11 Bivariate Regression

At the end of this chapter, the reader should be able to understand the following concepts:

  • Identify the dependent and the independent variables in a linear regression model.
  • Calculate a linear regression model finding the intercept and slope coefficients.
  • Evaluate the statistical significance of a regression coefficient based on hypothesis testing.

There are slides and a YouTube Video associated with this chapter:

The goal of a regression model is to establish causality between the dependent variable (\(y\)) and the independent variable(s) (\(x_k\)). It is assumed that the direction of influence is clear, i.e., \(x\) influences \(y\) and not vice versa. Each observation \(y_i\) is a function of \(x_i\) plus some random term \(\epsilon_i\). The bivariate regression model is adequate to explain the mechanics of regression models. Every regression equation can be decomposed into four parts:

  1. \(y\) as the dependent variable
  2. \(x_k\) as the independent variable(s)
  3. \(\beta_0\) as the intercept,
  4. \(\beta_k\) as the slope coefficient(s) associated with the independent variable(s) \(x_k\).

The bivariate model can be written as follows: \[y=\beta_0+\beta_1 \cdot x+\epsilon\] Any regression model aims to minimize the sum of the squared residuals which is why it is also called ordinary least square (OLS) model.

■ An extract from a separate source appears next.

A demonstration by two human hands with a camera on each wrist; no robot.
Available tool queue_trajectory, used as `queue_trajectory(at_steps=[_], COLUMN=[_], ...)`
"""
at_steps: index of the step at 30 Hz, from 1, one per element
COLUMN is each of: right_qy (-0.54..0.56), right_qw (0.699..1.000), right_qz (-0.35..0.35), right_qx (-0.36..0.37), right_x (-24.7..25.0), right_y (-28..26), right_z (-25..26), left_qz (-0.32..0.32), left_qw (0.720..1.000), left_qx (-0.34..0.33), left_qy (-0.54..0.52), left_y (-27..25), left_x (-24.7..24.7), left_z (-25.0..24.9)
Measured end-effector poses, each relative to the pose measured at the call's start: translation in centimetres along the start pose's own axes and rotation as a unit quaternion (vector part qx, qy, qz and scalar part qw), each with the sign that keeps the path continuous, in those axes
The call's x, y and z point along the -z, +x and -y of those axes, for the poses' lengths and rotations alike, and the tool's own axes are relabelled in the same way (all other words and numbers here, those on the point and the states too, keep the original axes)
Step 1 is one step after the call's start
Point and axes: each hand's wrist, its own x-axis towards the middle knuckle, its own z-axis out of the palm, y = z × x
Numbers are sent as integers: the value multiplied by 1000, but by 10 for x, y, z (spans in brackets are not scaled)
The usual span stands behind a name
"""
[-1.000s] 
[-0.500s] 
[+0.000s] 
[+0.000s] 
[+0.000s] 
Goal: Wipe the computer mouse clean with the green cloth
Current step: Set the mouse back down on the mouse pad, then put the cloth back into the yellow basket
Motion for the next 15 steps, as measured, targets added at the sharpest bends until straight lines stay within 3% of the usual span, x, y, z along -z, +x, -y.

Consider the above model for a particular observation \(i\): \[y_i=\beta_0 + \beta_1 x_i + \epsilon_i\\ =\hat{\beta}_0 + \hat{\beta}_1 x_i + e_i \\ \Rightarrow e_i= y_i - \hat{\beta}_1 - \hat{\beta}_2 x_i\] where \(\epsilon\) is the disturbance term with \(E(\epsilon_i) = 0\), and \(Var(\epsilon_i) = \sigma^2\) for all i. This is equivalent to stating that the population from which \(y_i\) is drawn has a mean of \(\beta_1+\beta_2 x_i\) and a variance of \(\sigma^2\). Now if these estimated errors \(e_i\) are squared and summed we obtain \[\sum_{i=1}^N e_i^2 = \sum_{t=1}^N \left( y_{i} -\hat{\beta}_{1} -\hat{\beta}_2 x_i \right)^2\] The estimated errors \(e_i\) is the vertical distance between \(y_i\) and the predicted \(\hat{y}_i\) on the sample regression line. Different values for the parameters \(\beta_0\) and \(\beta_1\) give different values for the sum of squared errors. Equation \(\ref{eq:BVR:ols_equation}\) must be minimized with respect to \(\beta_0\) and \(\beta_1\). Using calculus, it can be shown that \(\beta_0\) and \(\beta_1\) that minimize equation \(\ref{eq:BVR:ols_equation}\) can be determined as follows:

  • Mean of \(x\): \[\bar{x}=\frac{1}{N}{\sum_{i=1}^{N} x_i}\]
  • Mean of \(y\) \[\bar{y}=\frac{1}{N}{\sum_{i=1}^{N} y_i}\]
  • Slope coefficients \[\beta_1 = \frac{\sum_{i=1}^{N} (x_i - \bar{x})(y_i-\bar{y})}{\sum_{i=1}^{N} (x_i-\bar{x})^2}\]
  • Intercept \[\beta_0 = \bar{y}-\beta_1 \bar{x}\]

The last equation implies that the regression line goes through the point (\(\bar{y}\), \(\bar{x}\)). Independent of the number of observations, there will always be only one \(\beta_0\) and one \(\beta_1\). The linear function with the intercept \(\beta_0\) and the slope coefficient \(\beta_1\) does not exactly provide \(y\) given value of \(x\). Rather it provides the expected value of \(y\), i.e., \(E(y|x)\). Panel (a) of the figure provides an example with the price of a home determined by the square footage.

Example of regression line to model home values as a function of square footage. The red dashed lines in panel (a) represent the error terms associated with each observation. Panel (b) is the histogram associated with the error terms. The expected value of the error terms is zero and by assumption, the error terms are normally distributed.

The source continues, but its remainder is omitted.